(Excerpts from a dataset)
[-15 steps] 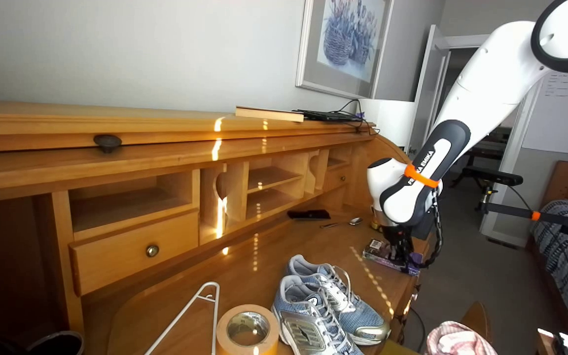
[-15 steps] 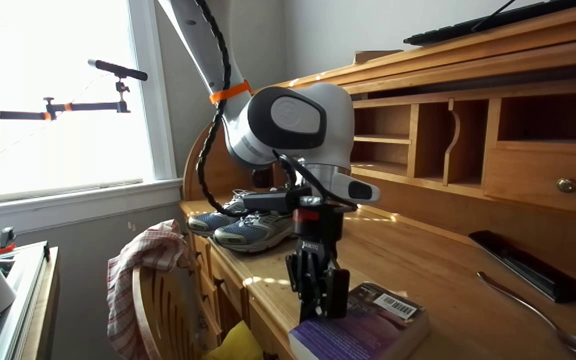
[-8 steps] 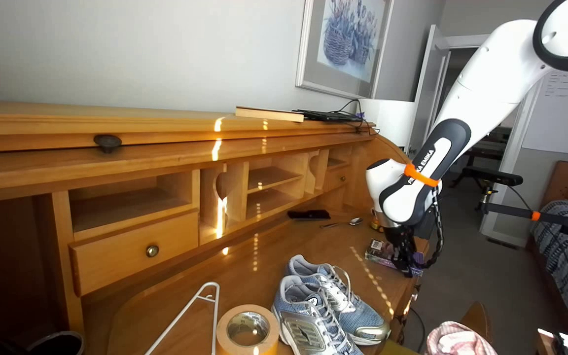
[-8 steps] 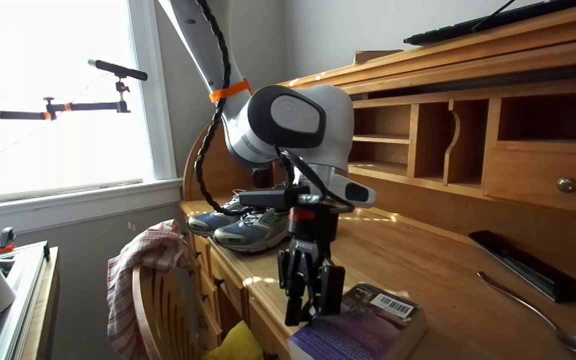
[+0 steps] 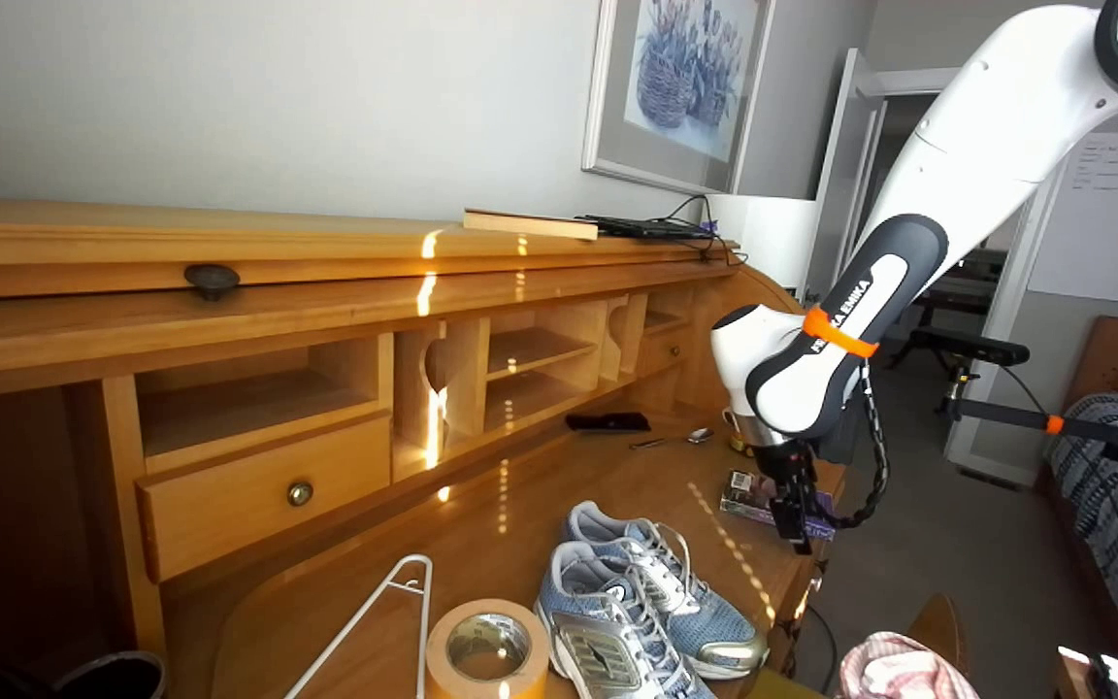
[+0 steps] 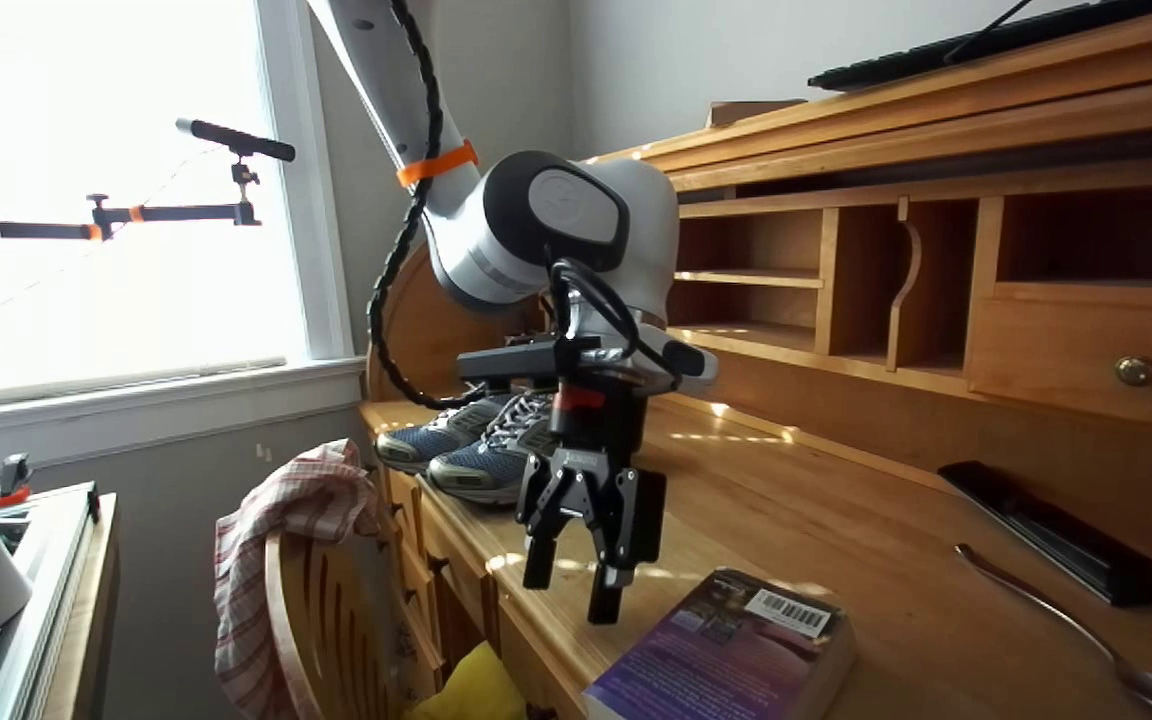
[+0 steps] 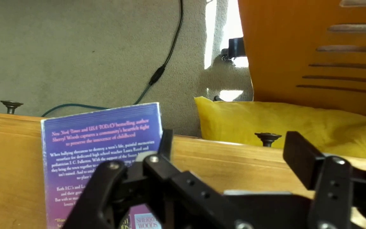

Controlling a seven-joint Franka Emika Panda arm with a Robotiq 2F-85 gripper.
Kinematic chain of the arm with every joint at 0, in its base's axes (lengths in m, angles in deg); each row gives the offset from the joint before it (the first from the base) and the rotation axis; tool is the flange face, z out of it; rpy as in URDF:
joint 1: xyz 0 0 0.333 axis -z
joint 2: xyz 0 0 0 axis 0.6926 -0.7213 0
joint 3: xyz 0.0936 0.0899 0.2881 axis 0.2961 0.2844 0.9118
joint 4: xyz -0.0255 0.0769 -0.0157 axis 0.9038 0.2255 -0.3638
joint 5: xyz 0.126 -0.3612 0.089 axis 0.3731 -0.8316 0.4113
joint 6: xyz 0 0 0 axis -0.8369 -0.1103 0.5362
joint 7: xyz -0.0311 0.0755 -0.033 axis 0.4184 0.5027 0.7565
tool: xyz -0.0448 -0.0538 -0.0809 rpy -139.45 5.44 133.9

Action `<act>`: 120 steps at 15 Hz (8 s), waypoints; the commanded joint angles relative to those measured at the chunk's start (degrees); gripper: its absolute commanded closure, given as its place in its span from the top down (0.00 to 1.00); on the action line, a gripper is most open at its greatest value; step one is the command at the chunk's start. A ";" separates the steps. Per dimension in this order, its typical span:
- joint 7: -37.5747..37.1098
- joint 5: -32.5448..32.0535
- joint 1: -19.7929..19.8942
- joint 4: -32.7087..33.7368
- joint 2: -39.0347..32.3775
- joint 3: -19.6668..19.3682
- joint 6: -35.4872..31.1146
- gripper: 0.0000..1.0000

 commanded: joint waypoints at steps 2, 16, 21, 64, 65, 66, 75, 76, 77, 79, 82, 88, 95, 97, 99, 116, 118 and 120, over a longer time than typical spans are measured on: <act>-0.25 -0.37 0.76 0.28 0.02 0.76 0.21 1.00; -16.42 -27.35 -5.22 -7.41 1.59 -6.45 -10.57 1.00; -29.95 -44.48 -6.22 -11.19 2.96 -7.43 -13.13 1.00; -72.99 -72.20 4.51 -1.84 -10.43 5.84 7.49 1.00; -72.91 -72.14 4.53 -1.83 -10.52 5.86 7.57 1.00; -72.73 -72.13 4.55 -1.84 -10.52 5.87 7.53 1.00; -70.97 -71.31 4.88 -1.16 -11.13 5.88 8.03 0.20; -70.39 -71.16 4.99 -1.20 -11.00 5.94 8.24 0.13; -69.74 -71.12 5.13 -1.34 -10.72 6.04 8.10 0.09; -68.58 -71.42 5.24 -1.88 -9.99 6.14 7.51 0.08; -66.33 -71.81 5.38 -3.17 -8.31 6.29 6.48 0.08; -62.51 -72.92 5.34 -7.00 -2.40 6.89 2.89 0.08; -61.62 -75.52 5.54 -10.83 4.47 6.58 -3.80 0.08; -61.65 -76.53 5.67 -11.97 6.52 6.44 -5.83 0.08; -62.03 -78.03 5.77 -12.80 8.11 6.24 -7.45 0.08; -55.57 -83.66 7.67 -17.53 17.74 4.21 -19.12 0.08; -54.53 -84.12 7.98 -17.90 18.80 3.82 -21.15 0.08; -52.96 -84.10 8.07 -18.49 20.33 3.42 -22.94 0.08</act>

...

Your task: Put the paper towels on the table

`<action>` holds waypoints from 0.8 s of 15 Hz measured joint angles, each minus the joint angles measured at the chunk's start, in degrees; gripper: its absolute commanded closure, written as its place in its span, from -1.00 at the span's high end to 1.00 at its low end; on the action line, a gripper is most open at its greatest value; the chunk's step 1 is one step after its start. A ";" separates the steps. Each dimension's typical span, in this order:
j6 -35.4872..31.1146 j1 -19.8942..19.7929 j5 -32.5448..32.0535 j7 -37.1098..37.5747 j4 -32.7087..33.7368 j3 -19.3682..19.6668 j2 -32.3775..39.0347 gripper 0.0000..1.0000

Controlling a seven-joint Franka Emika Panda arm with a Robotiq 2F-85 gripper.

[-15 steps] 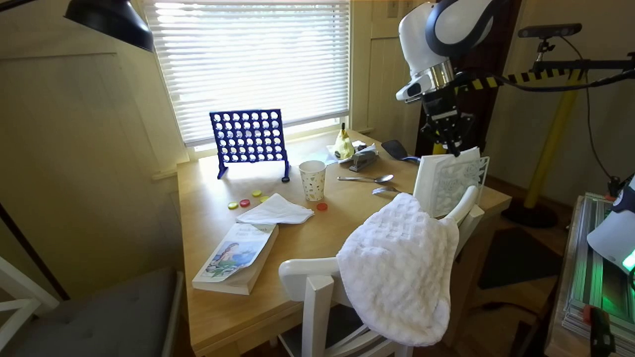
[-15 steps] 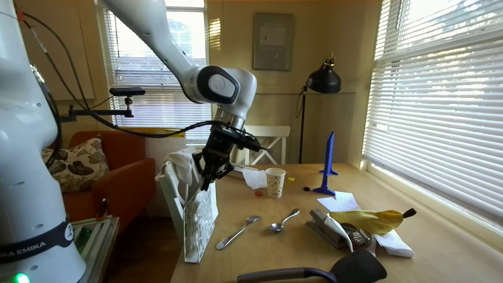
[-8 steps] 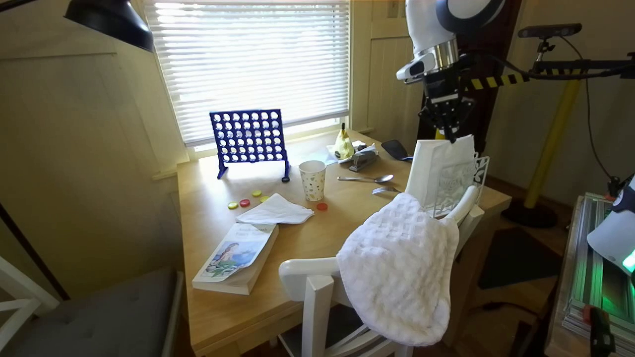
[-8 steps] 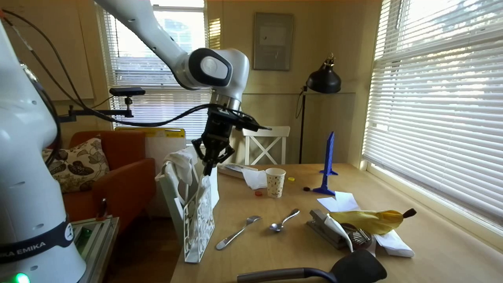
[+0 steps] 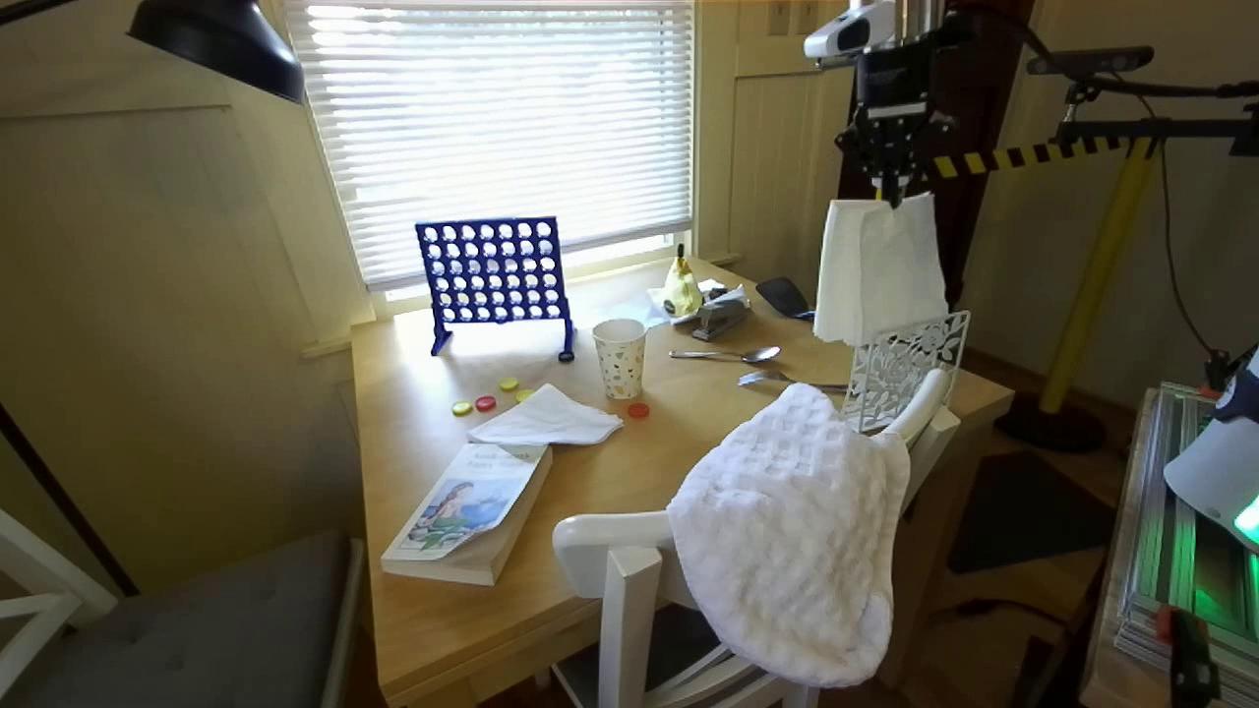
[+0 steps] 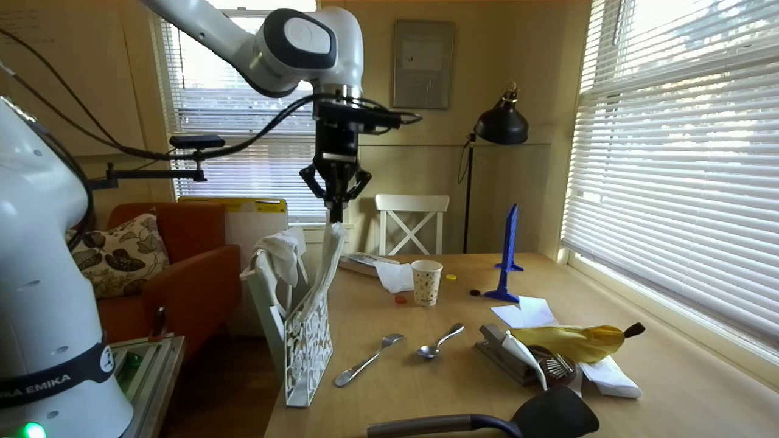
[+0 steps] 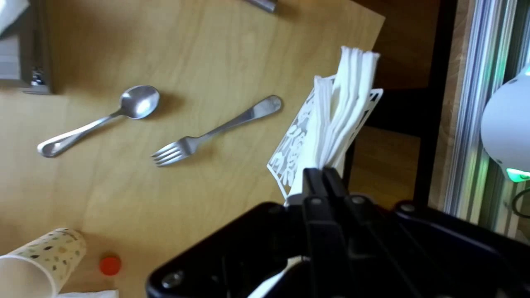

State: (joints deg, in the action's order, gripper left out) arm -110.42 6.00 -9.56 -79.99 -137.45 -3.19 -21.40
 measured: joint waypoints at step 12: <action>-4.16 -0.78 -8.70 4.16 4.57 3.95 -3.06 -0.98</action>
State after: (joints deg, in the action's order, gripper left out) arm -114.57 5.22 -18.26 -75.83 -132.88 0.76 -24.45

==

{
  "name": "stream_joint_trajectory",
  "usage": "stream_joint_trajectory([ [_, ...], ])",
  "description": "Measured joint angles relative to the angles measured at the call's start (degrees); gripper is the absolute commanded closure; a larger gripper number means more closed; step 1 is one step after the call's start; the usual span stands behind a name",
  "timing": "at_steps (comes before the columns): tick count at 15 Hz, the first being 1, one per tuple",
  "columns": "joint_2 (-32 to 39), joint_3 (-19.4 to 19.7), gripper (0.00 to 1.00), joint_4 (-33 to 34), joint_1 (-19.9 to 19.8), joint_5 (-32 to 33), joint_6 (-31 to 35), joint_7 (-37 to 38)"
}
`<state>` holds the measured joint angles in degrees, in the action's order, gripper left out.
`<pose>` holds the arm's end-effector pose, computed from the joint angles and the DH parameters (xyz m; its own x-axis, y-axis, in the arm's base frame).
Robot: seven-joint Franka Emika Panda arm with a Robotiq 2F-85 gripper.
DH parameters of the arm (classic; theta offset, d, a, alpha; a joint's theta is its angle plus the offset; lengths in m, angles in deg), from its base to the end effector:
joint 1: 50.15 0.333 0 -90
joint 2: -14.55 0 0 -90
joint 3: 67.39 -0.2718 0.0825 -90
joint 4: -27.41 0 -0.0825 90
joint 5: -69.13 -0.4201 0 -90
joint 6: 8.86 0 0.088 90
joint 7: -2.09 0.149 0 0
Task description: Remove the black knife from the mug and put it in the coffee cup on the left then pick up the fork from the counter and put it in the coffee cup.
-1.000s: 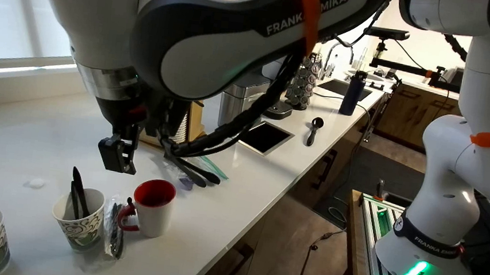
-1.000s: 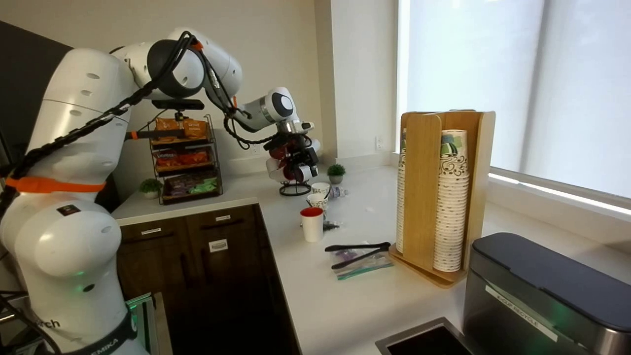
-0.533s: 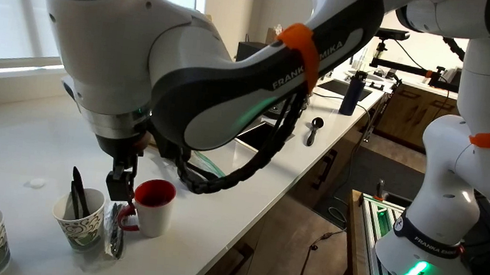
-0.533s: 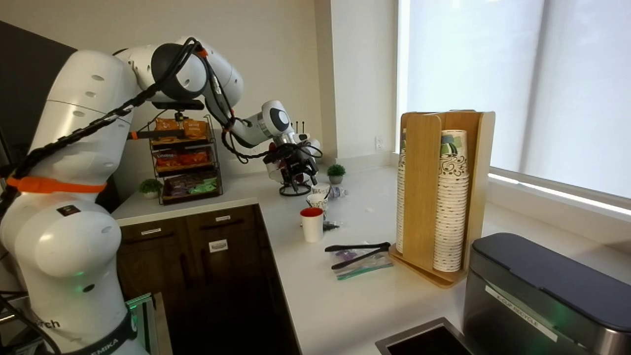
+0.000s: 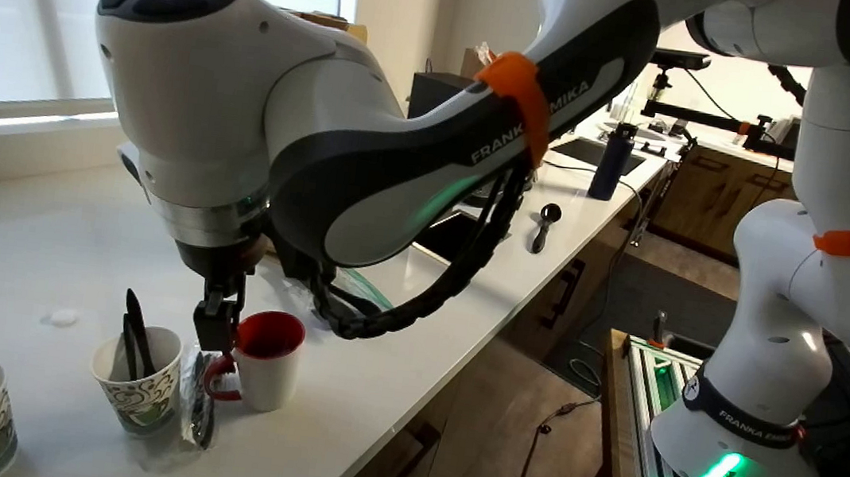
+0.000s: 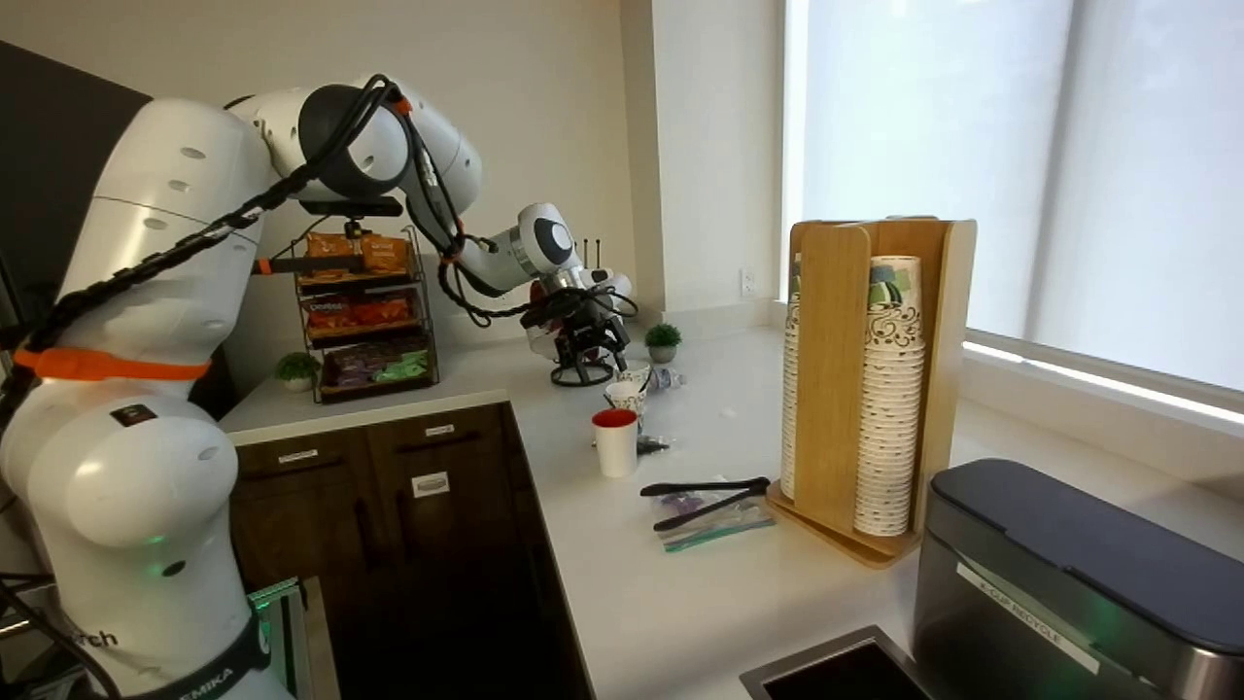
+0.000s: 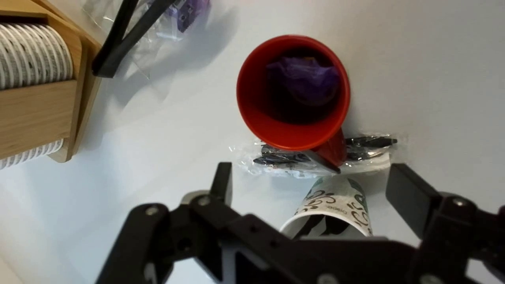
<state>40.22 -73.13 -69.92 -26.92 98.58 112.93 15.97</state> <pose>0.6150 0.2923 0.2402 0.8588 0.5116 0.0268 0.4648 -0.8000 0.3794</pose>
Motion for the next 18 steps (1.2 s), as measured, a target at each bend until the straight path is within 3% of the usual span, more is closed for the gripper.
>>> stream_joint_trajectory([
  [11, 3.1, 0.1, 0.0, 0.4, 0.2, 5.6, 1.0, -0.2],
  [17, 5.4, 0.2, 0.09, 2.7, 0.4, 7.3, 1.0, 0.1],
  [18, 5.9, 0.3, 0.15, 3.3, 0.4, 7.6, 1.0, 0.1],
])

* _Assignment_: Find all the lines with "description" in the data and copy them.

* _Result of this exercise_:
  "description": "Measured joint angles relative to the angles measured at the call's start (degrees); gripper is the absolute commanded closure; a larger gripper number means more closed; step 1 is one step after the call's start; the usual span stands behind a name",
Task description: Remove the black knife from the mug and put it in the coffee cup on the left then pick up the fork from the counter and put it in the coffee cup.

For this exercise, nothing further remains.